Conheci o CEO de uma importante empresa que mantinha um relacionamento em paralelo com a vistosa assistente dele. Ao ser questionado sobre as implicações do caso, aliás, de conhecimento geral, saiu-se com essa justificativa:

-  Ela transa é com a instituição , - dando a entender que a moça oferecia  seus favores sexuais  mais à pessoa jurídica  que ele representava do que à pessoa física. Era uma alpinista social,  se bem que  a pejotização sexual já não é mais novidade nos ambientes corporativos.

Desde então o bilao (também apelo para os apelidos, de vez  em quando) do referido CEO  ficou conhecido  como “ a instituição”. O  código logo passou a ser compartilhado por outros diretores, também bandalhos,  da instituição, digo, da empresa, nos seus relacionamentos extraconjugais.

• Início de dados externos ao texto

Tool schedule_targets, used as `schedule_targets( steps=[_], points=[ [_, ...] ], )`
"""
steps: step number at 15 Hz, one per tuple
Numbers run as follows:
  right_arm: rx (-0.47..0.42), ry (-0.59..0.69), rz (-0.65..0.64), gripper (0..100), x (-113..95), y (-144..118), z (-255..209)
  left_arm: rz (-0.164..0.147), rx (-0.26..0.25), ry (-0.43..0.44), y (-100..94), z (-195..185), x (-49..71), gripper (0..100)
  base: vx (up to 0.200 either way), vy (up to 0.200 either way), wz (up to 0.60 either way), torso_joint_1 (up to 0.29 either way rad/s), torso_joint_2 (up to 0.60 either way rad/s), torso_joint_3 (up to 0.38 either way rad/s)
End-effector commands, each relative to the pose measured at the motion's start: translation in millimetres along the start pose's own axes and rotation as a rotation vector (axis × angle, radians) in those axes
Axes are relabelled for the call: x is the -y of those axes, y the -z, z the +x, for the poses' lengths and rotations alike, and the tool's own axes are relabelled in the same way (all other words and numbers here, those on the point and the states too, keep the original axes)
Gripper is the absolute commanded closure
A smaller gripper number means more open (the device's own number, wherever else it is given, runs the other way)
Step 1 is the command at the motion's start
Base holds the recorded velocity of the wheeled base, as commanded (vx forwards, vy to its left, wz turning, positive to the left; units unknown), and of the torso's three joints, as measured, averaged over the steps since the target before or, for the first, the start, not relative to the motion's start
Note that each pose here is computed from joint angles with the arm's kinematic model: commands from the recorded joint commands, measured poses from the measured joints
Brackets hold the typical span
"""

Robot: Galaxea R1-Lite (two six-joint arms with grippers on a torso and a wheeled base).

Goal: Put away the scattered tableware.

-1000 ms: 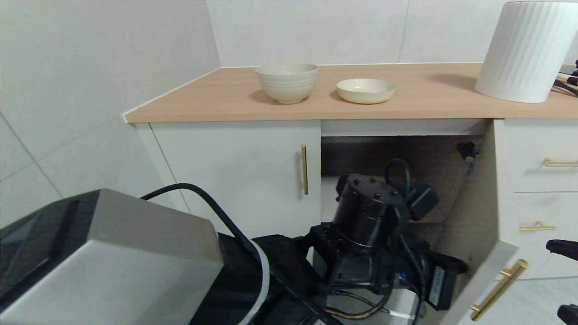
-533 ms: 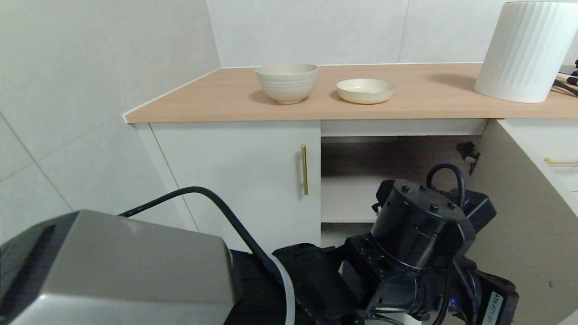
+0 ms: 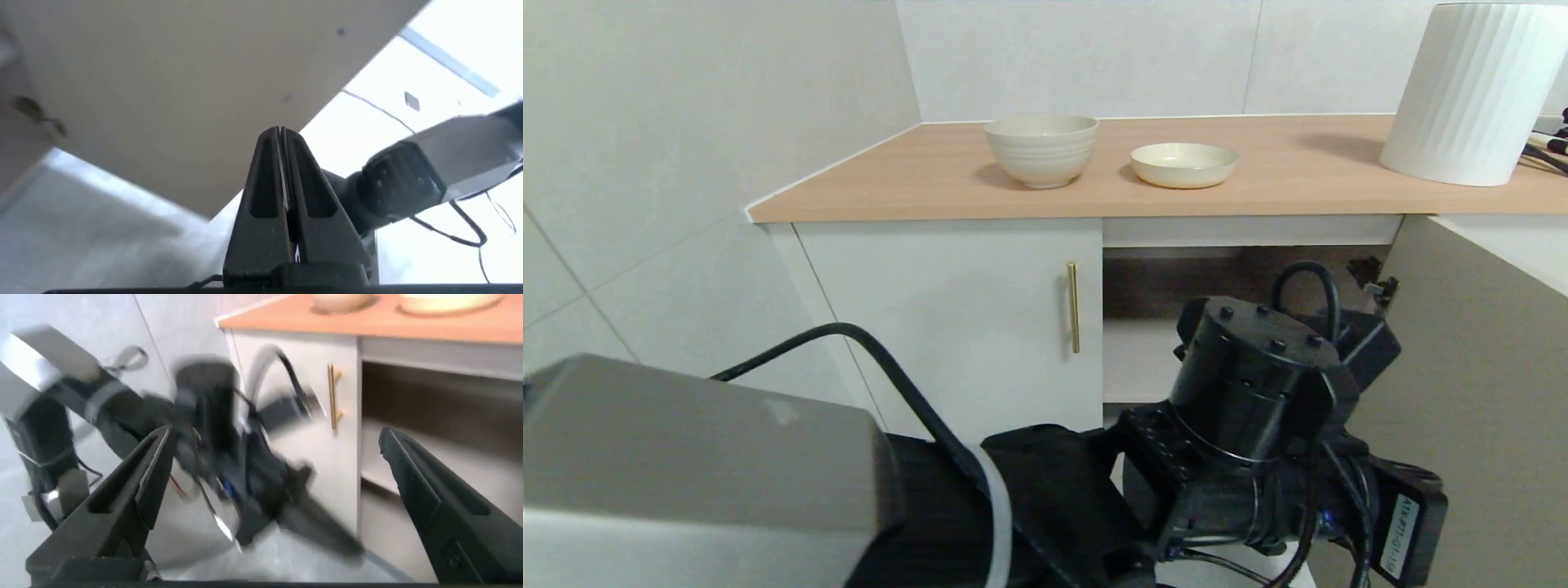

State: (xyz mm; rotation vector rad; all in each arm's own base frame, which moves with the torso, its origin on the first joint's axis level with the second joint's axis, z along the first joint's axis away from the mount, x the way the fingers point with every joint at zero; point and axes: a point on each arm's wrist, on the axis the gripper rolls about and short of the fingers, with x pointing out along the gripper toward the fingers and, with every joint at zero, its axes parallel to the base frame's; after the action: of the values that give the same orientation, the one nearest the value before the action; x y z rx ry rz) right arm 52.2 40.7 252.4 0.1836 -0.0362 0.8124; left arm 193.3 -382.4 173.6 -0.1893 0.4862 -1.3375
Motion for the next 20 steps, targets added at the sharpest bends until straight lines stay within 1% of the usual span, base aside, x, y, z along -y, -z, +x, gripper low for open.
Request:
schedule_targets(
  steps=[1, 2, 3, 4, 6, 7, 8, 9, 10, 12, 13, 14, 15, 16, 17, 18, 19, 20],
  points=[
    [-0.082, 0.016, 0.018, 0, 5, 8, 17, 0.001, 0.062, -0.053, -22.1, -52, -3.7, 100, 0.0, 0.0, 0.0, 0.0, 0.0, 0.0],
    [-0.113, 0.022, 0.025, 0, 7, 10, 25, -0.008, 0.077, -0.099, -24.9, -81, -10.4, 100, 0.0, 0.0, 0.0, 0.0, 0.0, 0.0],
    [-0.13, 0.025, 0.029, 0, 9, 12, 30, -0.01, 0.084, -0.118, -25.6, -93, -13.2, 100, 0.0, 0.0, 0.0, 0.0, 0.0, 0.0],
    [-0.184, 0.034, 0.039, 0, 13, 18, 43, -0.022, 0.106, -0.18, -24.3, -131, -19.6, 100, 0.0, 0.0, 0.0, 0.0, 0.0, 0.0],
    [-0.27, 0.052, 0.057, 0, 19, 30, 62, -0.037, 0.158, -0.268, -16.7, -192, -18.8, 100, 0.0, 0.0, 0.0, 0.0, 0.0, 0.0],
    [-0.285, 0.061, 0.059, 0, 22, 30, 72, -0.04, 0.18, -0.304, -11.8, -214, -17.2, 100, 0.0, 0.0, 0.0, 0.0, 0.0, 0.0],
    [-0.294, 0.099, 0.062, 0, 30, 26, 86, -0.04, 0.203, -0.355, -4.6, -237, -18.2, 100, 0.0, 0.0, 0.0, 0.0, 0.0, 0.0],
    [-0.299, 0.106, 0.063, 0, 32, 26, 89, -0.041, 0.208, -0.366, -2.9, -241, -18.6, 100, 0.0, 0.0, 0.0, 0.0, 0.0, 0.0],
    [-0.313, 0.119, 0.057, 0, 40, 23, 111, -0.049, 0.239, -0.44, 9.6, -269, -18.6, 100, 0.0, 0.0, 0.0, 0.0, 0.0, 0.0],
    [-0.325, 0.123, 0.058, 0, 43, 23, 123, -0.047, 0.268, -0.473, 18.5, -287, -12.8, 100, 0.0, 0.0, 0.0, 0.0, 0.0, 0.0],
    [-0.33, 0.127, 0.061, 0, 44, 24, 126, -0.039, 0.276, -0.475, 17.9, -288, -11.4, 100, 0.0, 0.0, 0.0, 0.0, 0.0, 0.0],
    [-0.331, 0.153, 0.057, 0, 45, 24, 126, -0.023, 0.285, -0.476, 16.7, -291, -9.2, 100, 0.0, 0.0, 0.0, 0.0, 0.0, 0.0],
    [-0.323, 0.198, 0.05, 0, 45, 23, 124, -0.02, 0.303, -0.503, 15.3, -297, -11.1, 100, 0.0, 0.0, 0.0, 0.0, 0.0, 0.0],
    [-0.313, 0.227, 0.044, 0, 46, 22, 122, -0.021, 0.309, -0.512, 14.5, -298, -11.9, 100, 0.0, 0.0, 0.0, 0.0, 0.0, 0.0],
    [-0.276, 0.282, 0.03, 0, 45, 15, 115, -0.023, 0.316, -0.526, 13.4, -300, -14.0, 0, 0.0, 0.0, 0.0, 0.0, 0.0, 0.0],
    [-0.267, 0.291, 0.027, 0, 42, 12, 107, -0.024, 0.33, -0.55, 11.4, -304, -17.4, 0, 0.0, 0.0, 0.0, 0.0, 0.0, 0.0],
    [-0.279, 0.291, 0.03, 0, 39, 9, 100, -0.019, 0.347, -0.563, 5.9, -306, -18.1, 0, 0.0, 0.0, 0.0, 0.0, 0.0, 0.0],
    [-0.279, 0.291, 0.03, 0, 38, 5, 97, -0.019, 0.369, -0.596, 0.7, -310, -22.4, 0, 0.0, 0.0, 0.0, 0.0, 0.0, 0.0]
  ],
)
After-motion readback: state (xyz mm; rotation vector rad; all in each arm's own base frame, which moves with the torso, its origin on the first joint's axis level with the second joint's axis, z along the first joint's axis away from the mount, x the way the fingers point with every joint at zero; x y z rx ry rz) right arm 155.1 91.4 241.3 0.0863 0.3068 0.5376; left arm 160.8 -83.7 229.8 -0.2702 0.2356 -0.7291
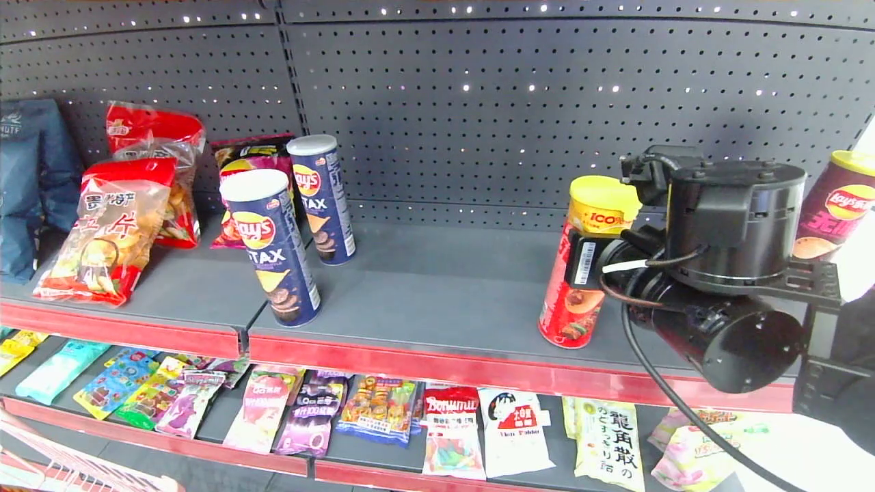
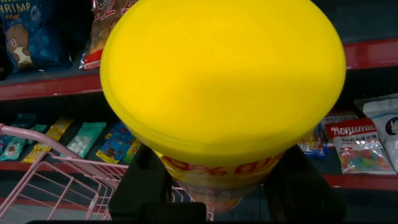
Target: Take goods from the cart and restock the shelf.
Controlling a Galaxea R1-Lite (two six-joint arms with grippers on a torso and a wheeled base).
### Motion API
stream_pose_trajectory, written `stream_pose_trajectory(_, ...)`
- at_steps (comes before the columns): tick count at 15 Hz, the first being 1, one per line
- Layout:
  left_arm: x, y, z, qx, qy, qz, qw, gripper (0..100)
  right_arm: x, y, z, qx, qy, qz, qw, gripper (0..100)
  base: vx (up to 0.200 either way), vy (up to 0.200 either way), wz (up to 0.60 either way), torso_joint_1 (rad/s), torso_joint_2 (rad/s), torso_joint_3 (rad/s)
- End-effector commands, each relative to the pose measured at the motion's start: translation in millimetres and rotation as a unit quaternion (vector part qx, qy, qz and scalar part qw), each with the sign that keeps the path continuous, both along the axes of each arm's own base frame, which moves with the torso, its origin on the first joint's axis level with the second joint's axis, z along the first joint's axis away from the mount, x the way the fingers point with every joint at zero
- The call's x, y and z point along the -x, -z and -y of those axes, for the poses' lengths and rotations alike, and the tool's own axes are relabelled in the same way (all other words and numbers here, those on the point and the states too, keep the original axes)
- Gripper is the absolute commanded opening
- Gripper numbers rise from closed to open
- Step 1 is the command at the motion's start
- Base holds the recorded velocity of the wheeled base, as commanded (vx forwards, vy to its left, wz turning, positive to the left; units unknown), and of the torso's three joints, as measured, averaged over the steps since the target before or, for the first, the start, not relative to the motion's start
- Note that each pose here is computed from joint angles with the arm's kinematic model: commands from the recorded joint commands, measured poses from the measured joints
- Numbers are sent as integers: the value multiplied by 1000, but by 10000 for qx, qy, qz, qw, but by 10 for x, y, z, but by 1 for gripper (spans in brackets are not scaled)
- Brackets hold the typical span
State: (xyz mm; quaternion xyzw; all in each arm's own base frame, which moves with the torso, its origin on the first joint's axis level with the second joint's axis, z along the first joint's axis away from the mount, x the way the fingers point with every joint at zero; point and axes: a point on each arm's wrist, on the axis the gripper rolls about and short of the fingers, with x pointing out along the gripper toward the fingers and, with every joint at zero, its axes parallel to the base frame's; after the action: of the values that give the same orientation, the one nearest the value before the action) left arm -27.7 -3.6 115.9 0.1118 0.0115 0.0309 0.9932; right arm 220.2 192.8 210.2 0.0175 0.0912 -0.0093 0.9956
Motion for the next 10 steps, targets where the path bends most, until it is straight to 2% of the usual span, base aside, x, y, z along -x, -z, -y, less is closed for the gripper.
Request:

É  bem brasileira essa mania de usar eufemismos e epelidos ou mesmo expressões tidas como sofisticadas para tudo e  para todos. Gourmetizaram a linguagem muito além do natural dinamismo da língua. Isso ocorre sobretudo na imprensa esportiva. Cada vez mais observo o uso de termos que no meu tempo de  aplicado repórter setorista  soariam como pedantes. As entrevistas do técnico Tite na Copa eram recheadas dessa gourmetização e até hoje estou tentando descobrir, por exemplo,   o que é, do que se alimenta e onde habita o tal “externo”. Acredito que  seja o antigo ponta, mas vá  saber!

A reportalhada acaba adotando os  termos e de tanto repetirem,  eles, os termos,  se incorporam ao linguajar do dia a dia. Um exemplo clássico é o tal “desconforto muscular”, que ouço num programa esportivo sim, noutro  também. Não resisto novamente a cotejar com a  forma que usávamos no passado, quando existiam duas gradações de lesões musculares, dependendo da quantidade de fibras rompidas: a distensão, que era um problema sério e sua versão menos grave, o estiramento.  Todo o resto era contusão.

E as novas funções nas comissões técnicas, que fazem a alegria dos  cronistas mais eruditos? Eles adoram falar na importância dos fisiologistas ou dos  analistas  de desempenho, símbolos da modernidade do futebol. Bandeirinha virou “assistente” e aqueles auxiliares  que ficam atrás  do gol  atendem pelo pomposo título de “adicionais”, embora para estes eu prefira a definição do  Pedro Ernesto Denardin, que batizou os sujeitos de samambaia – apenas enfeitam o ambiente.  Já o antigo marrecão agora é  gandula e os aspirantes do passado  se transformaram no “time alternativo”.  Gourmetizaram as funções no futebol! Suspeito, mas não tenho certeza, de que seja mais um efeito do politicamente correto.

Pode parecer conservadorismo, mas ainda prefiro simplicidade nas terminologias, nas definições e nas explicações, para que  sejam mais substantivas e menos adjetivadas. Isso me remete a resposta de um conceituado escritor ao cronista estreante, sedento de elogios e falsamente modesto, que pediu uma “critica severa” sobre seus textos.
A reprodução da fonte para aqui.